What you will do: Read the lines below and count those that have the word "stand". Respond with the number only.

Dataset items:
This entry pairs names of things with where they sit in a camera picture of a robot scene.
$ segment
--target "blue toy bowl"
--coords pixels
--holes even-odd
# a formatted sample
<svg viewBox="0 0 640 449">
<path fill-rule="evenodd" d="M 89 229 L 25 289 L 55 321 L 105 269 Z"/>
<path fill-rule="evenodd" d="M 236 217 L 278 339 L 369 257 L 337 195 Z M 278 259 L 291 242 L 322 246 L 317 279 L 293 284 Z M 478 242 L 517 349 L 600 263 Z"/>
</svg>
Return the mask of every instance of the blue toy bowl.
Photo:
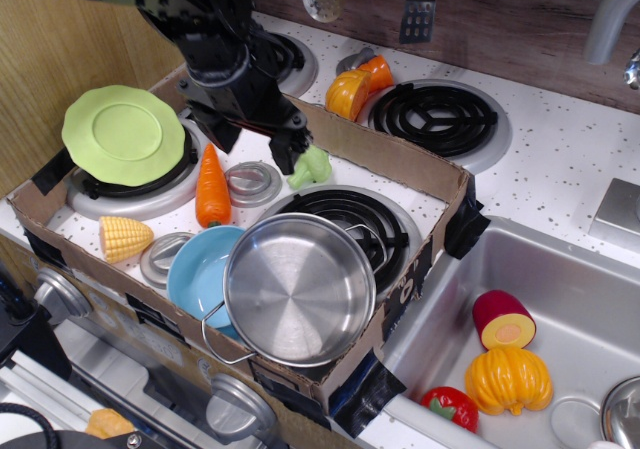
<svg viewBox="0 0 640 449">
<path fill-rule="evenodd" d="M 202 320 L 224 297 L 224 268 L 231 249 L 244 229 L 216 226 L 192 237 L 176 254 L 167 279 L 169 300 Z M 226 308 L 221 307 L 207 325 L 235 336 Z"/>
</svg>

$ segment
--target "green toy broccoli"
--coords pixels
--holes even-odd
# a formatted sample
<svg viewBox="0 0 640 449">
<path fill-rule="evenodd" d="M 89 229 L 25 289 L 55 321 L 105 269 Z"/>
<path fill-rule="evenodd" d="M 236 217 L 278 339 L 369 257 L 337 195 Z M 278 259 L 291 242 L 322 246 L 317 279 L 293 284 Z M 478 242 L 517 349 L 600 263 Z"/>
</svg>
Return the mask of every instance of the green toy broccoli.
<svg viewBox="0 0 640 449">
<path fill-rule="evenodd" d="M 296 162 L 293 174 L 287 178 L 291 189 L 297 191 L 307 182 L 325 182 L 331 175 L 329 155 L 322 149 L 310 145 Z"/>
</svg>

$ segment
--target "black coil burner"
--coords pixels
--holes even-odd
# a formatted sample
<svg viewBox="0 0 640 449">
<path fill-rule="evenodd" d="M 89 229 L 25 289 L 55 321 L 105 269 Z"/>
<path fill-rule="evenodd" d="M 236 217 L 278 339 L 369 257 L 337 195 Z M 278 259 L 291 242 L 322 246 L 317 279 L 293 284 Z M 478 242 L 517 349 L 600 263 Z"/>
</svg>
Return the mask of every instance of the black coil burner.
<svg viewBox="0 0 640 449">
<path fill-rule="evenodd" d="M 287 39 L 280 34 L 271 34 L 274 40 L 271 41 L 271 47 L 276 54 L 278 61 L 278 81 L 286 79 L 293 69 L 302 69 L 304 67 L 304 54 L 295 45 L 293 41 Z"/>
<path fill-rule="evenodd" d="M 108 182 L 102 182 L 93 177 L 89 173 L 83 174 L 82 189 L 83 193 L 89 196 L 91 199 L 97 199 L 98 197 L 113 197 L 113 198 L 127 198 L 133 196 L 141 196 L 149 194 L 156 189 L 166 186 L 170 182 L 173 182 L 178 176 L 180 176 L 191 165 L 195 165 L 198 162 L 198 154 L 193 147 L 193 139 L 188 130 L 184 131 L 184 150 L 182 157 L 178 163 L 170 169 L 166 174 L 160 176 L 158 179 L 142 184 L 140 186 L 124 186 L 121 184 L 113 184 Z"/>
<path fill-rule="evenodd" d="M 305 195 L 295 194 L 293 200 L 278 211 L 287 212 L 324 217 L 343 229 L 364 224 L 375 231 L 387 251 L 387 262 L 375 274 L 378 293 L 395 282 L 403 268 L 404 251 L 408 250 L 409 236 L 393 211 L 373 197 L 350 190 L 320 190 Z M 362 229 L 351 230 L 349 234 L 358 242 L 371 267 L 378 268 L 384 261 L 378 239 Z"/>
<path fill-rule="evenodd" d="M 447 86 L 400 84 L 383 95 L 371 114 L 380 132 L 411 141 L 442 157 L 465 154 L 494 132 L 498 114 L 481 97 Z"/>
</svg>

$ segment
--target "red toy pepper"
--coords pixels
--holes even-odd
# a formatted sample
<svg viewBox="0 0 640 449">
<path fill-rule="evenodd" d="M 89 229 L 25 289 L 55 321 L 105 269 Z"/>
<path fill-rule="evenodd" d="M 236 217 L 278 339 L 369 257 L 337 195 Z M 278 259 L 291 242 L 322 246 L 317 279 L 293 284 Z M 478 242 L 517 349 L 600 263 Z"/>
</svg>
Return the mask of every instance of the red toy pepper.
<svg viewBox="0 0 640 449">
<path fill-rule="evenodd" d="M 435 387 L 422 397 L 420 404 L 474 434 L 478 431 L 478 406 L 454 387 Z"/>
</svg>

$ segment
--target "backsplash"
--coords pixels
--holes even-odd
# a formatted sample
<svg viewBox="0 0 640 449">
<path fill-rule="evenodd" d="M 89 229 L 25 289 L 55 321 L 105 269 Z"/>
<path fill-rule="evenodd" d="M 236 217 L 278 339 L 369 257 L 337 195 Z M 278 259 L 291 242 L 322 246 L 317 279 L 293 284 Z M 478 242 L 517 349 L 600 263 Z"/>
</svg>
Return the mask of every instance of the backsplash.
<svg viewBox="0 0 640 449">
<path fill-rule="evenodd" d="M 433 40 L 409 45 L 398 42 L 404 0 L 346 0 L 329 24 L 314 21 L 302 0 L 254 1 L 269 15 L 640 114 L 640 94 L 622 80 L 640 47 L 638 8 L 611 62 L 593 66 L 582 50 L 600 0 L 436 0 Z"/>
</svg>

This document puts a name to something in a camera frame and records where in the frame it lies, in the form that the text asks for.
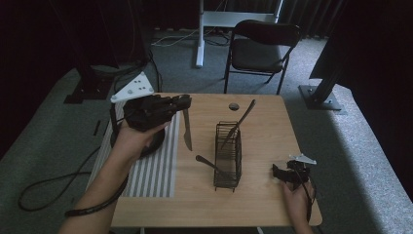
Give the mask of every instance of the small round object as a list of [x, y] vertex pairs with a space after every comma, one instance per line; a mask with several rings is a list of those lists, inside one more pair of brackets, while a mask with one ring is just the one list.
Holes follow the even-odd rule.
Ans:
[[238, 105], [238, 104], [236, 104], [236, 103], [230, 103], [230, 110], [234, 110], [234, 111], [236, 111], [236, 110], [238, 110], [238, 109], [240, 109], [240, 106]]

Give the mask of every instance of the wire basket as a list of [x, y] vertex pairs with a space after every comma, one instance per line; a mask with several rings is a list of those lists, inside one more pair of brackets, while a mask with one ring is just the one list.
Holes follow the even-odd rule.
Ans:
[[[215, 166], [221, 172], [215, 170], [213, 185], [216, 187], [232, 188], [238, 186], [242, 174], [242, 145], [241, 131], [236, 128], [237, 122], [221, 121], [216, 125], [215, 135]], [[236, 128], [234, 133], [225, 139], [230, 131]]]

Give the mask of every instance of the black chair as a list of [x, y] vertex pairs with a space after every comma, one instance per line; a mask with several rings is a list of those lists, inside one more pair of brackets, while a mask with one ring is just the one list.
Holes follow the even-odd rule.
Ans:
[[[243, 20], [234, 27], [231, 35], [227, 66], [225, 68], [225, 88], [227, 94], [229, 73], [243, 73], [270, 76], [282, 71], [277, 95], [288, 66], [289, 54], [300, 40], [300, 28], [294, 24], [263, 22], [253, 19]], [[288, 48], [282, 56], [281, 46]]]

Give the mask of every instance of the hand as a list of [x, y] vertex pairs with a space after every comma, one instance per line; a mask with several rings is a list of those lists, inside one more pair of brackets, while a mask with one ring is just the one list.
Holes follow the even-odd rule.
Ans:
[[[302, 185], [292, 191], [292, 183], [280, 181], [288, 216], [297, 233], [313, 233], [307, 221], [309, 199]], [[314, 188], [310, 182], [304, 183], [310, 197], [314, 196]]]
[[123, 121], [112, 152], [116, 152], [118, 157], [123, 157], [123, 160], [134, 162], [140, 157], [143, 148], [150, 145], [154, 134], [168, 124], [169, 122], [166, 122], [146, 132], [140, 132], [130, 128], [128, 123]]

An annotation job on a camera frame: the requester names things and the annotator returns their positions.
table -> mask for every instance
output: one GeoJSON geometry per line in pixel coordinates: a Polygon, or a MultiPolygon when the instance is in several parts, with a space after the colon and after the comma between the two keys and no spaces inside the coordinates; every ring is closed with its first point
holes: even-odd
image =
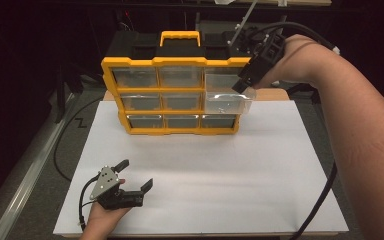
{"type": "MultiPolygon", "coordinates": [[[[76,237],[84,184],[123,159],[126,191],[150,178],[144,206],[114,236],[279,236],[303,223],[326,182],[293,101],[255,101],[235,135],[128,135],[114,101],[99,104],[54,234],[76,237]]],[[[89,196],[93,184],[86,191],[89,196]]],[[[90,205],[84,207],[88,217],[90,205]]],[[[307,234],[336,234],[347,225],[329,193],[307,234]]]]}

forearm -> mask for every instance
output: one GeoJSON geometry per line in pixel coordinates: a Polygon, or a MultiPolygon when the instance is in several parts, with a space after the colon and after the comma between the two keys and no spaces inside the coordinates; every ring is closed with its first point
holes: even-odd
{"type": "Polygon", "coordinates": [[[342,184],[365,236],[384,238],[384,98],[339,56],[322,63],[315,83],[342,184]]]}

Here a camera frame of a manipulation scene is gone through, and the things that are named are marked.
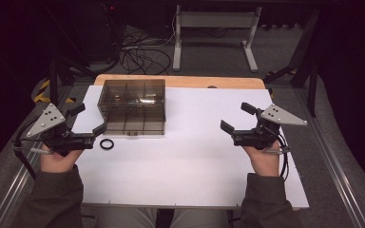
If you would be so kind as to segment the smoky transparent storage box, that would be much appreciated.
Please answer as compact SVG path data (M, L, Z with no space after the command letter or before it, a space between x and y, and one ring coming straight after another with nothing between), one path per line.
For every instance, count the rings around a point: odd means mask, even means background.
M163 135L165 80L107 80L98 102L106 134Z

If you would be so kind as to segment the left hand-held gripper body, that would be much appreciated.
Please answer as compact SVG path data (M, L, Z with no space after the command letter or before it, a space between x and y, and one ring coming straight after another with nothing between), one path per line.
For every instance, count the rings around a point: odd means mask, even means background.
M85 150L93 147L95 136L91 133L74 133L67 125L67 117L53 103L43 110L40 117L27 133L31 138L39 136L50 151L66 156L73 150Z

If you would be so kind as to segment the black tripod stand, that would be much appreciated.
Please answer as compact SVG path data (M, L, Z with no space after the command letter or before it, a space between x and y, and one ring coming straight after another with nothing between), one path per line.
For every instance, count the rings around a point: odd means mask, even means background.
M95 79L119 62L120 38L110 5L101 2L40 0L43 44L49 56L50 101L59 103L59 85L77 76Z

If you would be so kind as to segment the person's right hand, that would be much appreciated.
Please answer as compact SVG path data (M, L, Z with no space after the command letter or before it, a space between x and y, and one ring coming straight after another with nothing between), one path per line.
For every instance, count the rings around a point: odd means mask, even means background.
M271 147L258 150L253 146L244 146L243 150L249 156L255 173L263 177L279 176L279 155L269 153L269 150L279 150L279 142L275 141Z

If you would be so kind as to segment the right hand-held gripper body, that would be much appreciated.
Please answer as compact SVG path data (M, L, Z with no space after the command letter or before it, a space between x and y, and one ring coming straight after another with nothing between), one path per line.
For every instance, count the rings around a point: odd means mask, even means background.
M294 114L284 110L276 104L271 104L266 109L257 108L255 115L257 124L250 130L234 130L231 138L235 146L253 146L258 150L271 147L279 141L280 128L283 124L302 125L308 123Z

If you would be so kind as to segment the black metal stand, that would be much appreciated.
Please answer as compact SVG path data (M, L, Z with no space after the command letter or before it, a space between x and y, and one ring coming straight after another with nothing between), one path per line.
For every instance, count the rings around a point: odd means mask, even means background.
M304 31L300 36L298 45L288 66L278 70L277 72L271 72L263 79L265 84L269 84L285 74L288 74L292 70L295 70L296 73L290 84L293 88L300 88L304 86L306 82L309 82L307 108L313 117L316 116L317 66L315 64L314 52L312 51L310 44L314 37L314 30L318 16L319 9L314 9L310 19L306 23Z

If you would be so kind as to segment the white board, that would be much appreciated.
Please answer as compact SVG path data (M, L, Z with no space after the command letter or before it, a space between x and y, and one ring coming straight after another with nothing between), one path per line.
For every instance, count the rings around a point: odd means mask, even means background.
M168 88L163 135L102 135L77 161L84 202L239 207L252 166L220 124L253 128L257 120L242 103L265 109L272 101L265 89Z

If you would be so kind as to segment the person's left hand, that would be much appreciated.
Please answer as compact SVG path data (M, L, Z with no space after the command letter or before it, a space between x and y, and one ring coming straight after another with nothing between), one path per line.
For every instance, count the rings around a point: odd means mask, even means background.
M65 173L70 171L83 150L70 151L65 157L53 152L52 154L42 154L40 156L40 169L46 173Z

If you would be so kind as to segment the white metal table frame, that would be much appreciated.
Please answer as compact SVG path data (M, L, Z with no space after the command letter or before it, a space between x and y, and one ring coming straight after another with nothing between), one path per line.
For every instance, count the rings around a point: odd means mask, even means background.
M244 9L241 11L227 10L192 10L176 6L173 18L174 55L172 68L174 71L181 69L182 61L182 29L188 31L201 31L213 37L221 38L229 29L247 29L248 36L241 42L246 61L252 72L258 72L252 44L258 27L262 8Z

Written solution: 2